Adding Capital for Climate Risk by EU Banks

As the regulatory policy framework for climate risk develops, a key consideration for banks is how climate-related financial risks are captured by prudential capital requirements. Supervisors have made clear that banks are already required to integrate climate risk into their existing prudential risk management frameworks as a cross-cutting risk, and to consider climate as part of their ICAAP – as they would any material risk. But it is evident that until data, classification and modelling capabilities develop, banks’ ability to capture climate risks will be limited. Scenario analysis and stress testing will help with assessing banks’ climate risk exposure, and the BoE and ECB are running supervisory exercises in 2021 and 2022 respectively.
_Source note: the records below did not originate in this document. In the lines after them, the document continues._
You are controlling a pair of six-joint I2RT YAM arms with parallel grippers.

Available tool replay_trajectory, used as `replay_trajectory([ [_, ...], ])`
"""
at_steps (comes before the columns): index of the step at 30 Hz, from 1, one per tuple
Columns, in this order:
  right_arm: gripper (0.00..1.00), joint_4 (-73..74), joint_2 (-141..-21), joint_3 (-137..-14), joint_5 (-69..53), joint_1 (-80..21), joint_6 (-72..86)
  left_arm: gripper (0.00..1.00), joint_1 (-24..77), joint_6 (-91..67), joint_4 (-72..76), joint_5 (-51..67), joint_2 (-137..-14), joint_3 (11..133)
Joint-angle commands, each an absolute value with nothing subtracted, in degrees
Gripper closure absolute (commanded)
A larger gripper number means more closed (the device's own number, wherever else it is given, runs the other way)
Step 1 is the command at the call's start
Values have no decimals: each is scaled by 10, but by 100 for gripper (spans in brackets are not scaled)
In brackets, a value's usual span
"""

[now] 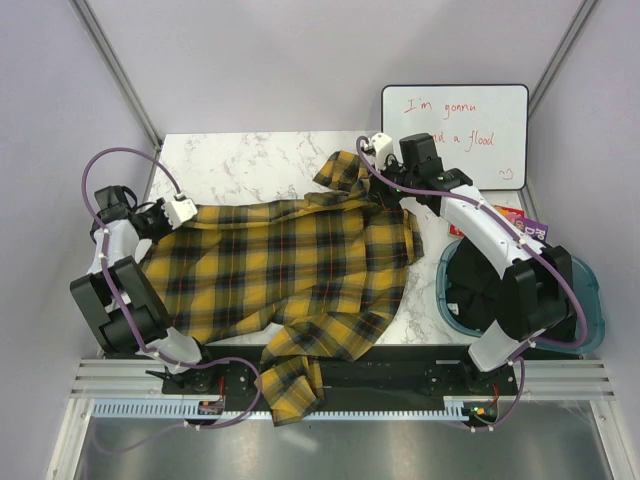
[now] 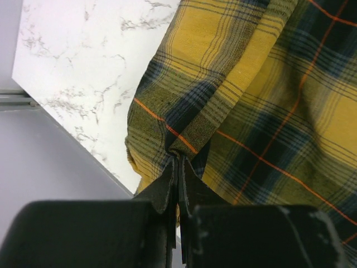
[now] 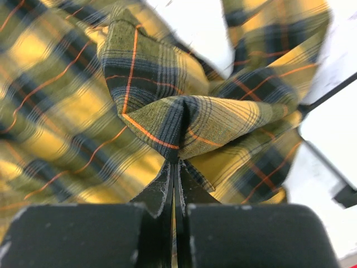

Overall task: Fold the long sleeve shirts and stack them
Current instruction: Fold the shirt

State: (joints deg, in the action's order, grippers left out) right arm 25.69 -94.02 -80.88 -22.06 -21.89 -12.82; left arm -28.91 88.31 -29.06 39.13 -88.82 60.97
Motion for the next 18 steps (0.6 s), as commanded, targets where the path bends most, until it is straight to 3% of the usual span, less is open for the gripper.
replay_trajectory([
  [1,100,272,-895,-774,-228,-241,-120,98,-294,925,-308,402,-863,599],
  [18,100,287,-849,-661,-233,-295,-72,98,-316,1000,-333,380,-826,511],
])
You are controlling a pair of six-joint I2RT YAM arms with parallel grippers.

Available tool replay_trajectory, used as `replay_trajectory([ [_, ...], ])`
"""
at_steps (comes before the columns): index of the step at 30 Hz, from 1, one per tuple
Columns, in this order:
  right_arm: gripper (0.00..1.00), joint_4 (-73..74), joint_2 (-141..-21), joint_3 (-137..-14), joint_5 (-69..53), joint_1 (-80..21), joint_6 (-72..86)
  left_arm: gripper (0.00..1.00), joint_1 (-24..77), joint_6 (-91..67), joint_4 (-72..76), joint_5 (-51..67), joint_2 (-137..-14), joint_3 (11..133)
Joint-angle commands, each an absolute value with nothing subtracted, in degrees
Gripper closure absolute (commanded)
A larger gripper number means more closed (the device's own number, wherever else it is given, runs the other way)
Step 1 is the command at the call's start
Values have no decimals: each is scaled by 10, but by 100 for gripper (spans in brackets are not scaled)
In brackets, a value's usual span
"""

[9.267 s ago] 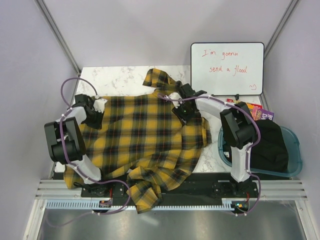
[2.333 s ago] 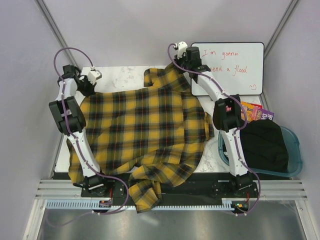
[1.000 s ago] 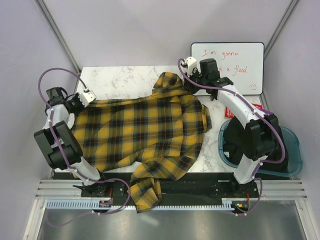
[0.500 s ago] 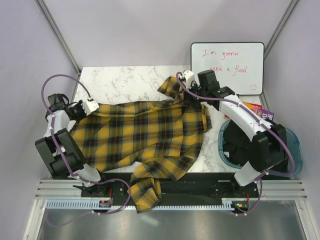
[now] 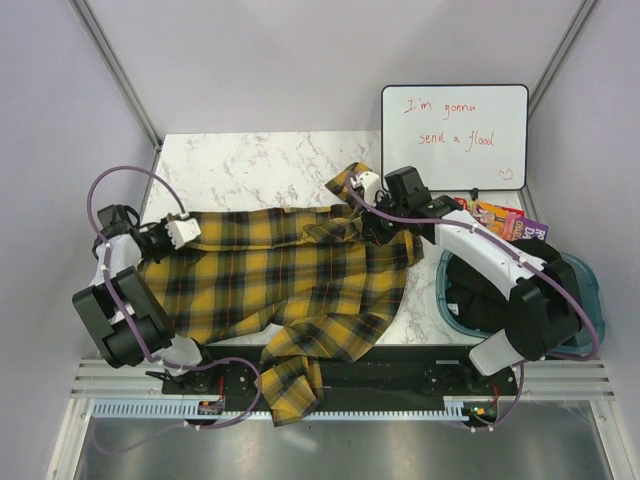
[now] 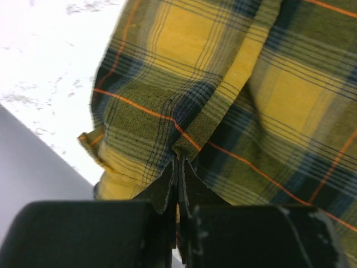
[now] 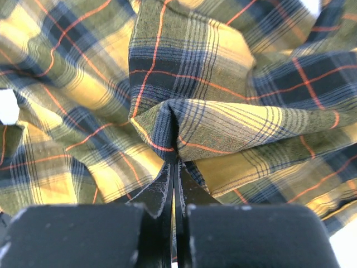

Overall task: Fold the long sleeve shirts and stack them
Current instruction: Fold the shirt

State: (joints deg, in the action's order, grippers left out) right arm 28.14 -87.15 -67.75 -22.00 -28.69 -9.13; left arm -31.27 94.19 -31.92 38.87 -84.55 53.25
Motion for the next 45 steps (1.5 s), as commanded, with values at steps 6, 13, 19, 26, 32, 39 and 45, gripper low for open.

In the near term those exercises will not be used to set banks’ capital requirements. However, supervisors will increasingly use the Pillar 2 framework to ensure that banks adequately manage their climate risk exposures, which will eventually lead to climate risk-related capital add-ons for at least some banks.

These changes will in turn alter the capital cost of risk and have implications for capital planning. Looking forward, the EBA and European Commission will assess by 2023 whether to include climate risk-specific requirements in the bank capital framework. This means that it is unlikely that the Commission’s proposal for the next iteration of EU legislation on capital requirement (CRD6/CRR3) will include any climate risk-specific capital requirements. For the UK, the BoE has said that there is currently too much uncertainty about the nature of the risk and how existing measures will help mitigate it to be able to take a judgement as to whether climate risk-specific prudential tools are required. Irrespective of the position taken on how climate risk should be managed for prudential purposes, policymakers may decide to apply the prudential framework to create additional incentives for banks to support the transition to a net zero carbon economy.  That said, the need for a scaling factor to accelerate the transition to net zero may have become less necessary since the introduction of the Green Asset Ratio (GAR) disclosure requirement for EU banks.